* _Data supplied_:
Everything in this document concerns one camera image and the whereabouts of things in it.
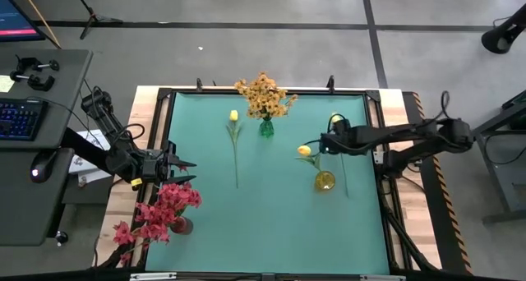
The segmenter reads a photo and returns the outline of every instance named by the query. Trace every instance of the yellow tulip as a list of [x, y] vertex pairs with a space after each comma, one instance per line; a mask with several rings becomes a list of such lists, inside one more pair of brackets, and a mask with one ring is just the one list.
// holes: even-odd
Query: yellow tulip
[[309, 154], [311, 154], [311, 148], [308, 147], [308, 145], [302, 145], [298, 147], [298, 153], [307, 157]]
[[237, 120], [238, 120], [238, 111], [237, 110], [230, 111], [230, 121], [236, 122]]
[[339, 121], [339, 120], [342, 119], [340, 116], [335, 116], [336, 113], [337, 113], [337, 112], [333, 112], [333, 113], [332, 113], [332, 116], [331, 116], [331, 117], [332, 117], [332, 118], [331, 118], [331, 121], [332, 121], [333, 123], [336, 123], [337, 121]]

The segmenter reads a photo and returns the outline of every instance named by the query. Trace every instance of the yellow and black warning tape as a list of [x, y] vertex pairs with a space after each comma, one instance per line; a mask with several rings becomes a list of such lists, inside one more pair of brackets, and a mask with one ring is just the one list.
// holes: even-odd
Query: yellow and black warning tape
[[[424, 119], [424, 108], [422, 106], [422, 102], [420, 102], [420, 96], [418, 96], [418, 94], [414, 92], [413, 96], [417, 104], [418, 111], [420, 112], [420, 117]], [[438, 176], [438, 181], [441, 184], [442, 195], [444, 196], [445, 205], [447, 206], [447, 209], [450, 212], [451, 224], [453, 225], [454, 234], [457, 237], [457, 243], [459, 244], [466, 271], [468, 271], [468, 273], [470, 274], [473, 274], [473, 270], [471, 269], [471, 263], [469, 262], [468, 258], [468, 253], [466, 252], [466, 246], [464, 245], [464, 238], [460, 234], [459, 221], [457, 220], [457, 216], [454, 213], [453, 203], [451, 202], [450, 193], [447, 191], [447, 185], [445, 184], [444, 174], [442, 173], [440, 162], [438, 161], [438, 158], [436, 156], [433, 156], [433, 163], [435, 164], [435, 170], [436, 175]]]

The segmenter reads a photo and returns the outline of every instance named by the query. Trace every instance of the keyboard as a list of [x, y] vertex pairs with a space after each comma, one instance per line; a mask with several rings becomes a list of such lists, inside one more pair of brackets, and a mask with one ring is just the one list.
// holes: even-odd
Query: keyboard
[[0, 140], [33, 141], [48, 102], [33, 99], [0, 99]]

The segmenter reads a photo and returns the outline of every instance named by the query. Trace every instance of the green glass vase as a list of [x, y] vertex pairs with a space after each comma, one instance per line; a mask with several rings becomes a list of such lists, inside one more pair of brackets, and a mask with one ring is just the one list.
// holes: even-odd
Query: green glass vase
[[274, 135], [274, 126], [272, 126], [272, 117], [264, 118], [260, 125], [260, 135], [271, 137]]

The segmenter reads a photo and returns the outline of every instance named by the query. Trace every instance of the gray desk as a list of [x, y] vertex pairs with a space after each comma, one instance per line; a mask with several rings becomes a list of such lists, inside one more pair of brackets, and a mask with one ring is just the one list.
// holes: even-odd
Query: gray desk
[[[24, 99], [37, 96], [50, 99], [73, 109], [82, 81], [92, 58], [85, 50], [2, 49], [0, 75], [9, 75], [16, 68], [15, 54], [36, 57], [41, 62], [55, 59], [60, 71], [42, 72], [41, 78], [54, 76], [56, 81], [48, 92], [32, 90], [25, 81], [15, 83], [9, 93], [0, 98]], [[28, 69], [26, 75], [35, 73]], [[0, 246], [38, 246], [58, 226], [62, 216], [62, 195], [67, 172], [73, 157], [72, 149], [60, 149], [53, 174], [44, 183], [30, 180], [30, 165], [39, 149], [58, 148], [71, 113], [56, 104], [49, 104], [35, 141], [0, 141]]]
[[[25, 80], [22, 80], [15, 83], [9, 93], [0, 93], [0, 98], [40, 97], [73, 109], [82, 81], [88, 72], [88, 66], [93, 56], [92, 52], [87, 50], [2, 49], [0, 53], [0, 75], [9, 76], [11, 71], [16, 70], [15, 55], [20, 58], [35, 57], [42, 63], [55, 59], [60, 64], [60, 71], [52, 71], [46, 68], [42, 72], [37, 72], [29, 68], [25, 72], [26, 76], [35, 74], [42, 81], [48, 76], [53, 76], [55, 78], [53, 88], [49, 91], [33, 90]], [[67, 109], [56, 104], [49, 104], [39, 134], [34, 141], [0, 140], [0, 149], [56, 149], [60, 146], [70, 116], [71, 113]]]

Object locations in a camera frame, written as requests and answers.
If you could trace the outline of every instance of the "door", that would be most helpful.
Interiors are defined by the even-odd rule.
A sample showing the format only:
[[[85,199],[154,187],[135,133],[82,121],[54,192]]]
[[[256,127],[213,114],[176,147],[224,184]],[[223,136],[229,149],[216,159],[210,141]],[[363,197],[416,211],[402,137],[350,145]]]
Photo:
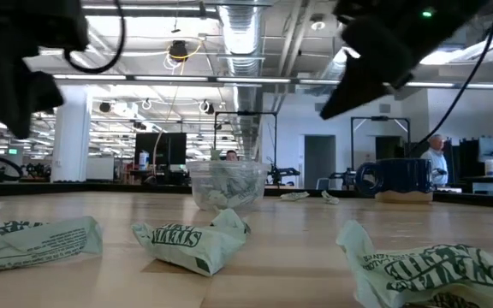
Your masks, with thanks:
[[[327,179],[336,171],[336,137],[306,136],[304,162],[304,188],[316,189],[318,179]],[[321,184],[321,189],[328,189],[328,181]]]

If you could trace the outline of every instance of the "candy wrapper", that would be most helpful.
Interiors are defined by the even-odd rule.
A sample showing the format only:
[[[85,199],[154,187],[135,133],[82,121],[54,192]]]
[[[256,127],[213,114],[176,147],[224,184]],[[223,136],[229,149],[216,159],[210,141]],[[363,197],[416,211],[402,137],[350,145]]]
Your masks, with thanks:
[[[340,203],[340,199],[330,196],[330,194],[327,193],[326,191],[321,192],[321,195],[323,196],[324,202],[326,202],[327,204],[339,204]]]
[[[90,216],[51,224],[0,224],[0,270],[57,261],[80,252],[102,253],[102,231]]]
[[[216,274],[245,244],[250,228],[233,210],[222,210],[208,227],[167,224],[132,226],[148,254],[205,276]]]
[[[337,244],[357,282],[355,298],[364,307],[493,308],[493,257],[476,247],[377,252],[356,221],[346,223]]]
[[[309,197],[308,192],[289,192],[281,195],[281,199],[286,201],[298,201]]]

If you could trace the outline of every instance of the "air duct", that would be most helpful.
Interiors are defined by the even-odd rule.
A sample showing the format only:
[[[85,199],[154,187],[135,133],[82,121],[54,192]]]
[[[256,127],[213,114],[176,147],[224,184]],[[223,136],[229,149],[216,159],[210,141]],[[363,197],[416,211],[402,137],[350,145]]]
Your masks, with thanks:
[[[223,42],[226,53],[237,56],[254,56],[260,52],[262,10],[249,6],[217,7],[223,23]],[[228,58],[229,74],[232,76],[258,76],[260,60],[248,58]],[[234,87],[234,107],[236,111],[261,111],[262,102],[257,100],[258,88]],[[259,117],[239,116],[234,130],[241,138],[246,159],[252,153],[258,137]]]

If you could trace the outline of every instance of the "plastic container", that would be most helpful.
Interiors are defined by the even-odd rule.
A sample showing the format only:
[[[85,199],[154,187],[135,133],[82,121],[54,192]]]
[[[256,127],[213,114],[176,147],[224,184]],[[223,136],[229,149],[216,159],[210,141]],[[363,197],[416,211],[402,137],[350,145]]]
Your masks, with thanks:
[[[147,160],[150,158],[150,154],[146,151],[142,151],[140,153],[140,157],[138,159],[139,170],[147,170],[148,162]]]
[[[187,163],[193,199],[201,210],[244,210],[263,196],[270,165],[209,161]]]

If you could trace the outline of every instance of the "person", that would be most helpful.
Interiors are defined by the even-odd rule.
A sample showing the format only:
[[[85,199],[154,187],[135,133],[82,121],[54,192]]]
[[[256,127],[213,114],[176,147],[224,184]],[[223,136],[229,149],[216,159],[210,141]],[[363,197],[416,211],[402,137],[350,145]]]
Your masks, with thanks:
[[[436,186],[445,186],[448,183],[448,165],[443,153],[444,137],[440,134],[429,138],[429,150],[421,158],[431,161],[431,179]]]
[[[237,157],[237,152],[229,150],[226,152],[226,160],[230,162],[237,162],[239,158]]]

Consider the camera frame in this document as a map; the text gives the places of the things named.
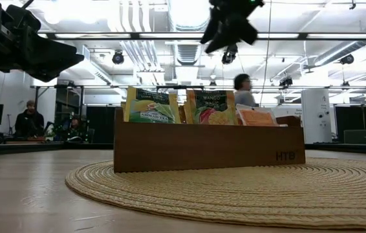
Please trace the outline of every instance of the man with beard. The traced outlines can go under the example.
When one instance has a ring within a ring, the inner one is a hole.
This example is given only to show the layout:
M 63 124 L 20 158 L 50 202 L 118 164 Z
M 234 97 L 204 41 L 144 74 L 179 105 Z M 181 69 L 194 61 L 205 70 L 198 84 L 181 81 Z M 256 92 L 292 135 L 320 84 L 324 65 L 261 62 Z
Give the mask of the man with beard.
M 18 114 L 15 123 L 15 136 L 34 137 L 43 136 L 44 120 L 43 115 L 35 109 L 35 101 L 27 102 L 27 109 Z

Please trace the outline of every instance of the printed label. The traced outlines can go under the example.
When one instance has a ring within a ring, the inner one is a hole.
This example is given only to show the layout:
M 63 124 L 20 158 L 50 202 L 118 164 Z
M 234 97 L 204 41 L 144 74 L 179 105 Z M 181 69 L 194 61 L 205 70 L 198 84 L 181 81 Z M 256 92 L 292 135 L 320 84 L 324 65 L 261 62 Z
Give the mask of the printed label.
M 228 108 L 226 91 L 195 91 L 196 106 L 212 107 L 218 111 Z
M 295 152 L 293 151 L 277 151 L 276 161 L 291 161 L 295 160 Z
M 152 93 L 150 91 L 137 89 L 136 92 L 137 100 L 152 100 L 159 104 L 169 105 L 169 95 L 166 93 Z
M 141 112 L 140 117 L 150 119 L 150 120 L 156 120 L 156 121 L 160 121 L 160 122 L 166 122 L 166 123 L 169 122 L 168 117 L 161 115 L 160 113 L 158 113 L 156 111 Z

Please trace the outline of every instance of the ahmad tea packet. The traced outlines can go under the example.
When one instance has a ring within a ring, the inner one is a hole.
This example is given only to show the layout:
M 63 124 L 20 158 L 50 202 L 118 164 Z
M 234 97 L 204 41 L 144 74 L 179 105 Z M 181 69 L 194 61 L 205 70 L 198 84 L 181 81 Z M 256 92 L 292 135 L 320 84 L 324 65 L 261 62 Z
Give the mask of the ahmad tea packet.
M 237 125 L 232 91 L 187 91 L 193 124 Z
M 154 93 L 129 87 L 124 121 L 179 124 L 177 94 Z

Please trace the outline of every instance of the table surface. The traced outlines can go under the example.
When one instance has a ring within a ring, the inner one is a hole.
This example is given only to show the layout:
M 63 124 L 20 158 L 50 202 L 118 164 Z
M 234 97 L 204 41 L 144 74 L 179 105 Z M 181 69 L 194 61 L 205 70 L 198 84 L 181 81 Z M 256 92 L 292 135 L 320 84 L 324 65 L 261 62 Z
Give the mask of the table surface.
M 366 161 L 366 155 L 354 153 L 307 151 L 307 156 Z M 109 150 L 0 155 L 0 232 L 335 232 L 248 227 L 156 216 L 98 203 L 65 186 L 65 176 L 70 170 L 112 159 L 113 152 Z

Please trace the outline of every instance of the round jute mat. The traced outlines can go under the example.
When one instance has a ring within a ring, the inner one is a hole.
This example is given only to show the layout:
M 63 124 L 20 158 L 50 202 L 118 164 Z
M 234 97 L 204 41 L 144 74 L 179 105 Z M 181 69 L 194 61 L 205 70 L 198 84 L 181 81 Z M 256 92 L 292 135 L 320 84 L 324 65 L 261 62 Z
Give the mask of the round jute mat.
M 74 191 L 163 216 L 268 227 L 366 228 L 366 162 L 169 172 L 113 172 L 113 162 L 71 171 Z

* _What you are asked to do_:
Using the material above, find each line that holds "traced" and copy that line.

* _Exercise output_:
Please trace the outline of every instance of the man with beard. The traced outlines can go under the example.
Please trace the outline of every instance of the printed label. The traced outlines can go under the example.
Please trace the outline of every instance of the ahmad tea packet. The traced outlines can go under the example.
Please trace the outline of every instance of the table surface. The traced outlines can go under the example.
Please trace the outline of every instance of the round jute mat. The traced outlines can go under the example.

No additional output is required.